| WHAT THIS TASK INVOLVES |
Your response should consist of one number, the count of lines below that contain "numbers".

| DATA EXTRACT |
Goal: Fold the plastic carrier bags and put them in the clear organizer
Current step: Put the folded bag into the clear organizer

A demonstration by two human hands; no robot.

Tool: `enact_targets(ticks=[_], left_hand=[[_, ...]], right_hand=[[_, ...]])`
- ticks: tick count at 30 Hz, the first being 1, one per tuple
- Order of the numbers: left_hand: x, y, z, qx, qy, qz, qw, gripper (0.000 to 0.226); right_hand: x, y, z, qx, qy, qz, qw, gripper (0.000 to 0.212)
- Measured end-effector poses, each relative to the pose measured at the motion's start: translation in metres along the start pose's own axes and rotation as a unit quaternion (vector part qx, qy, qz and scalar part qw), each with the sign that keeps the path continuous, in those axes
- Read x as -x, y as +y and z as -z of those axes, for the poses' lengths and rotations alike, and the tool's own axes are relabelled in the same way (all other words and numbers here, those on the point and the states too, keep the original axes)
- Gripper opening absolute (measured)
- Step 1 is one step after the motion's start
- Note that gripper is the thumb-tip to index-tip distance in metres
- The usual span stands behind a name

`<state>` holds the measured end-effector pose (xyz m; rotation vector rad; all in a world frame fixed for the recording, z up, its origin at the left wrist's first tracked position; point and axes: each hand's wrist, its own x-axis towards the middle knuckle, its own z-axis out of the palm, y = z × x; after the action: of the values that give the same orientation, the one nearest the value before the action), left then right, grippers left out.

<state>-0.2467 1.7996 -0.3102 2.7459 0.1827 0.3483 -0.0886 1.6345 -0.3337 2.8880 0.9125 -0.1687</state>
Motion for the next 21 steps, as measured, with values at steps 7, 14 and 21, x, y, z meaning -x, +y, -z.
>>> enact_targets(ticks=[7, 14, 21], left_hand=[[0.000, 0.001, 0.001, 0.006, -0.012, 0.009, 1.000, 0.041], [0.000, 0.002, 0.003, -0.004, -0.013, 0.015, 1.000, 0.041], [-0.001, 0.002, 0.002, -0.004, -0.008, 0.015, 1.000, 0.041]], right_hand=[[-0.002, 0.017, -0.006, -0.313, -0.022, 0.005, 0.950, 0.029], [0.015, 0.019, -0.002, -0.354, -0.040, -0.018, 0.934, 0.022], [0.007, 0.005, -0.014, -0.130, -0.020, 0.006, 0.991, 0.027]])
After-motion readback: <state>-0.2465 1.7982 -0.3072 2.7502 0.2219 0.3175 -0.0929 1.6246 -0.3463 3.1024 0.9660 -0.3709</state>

| ANSWER BOX |
2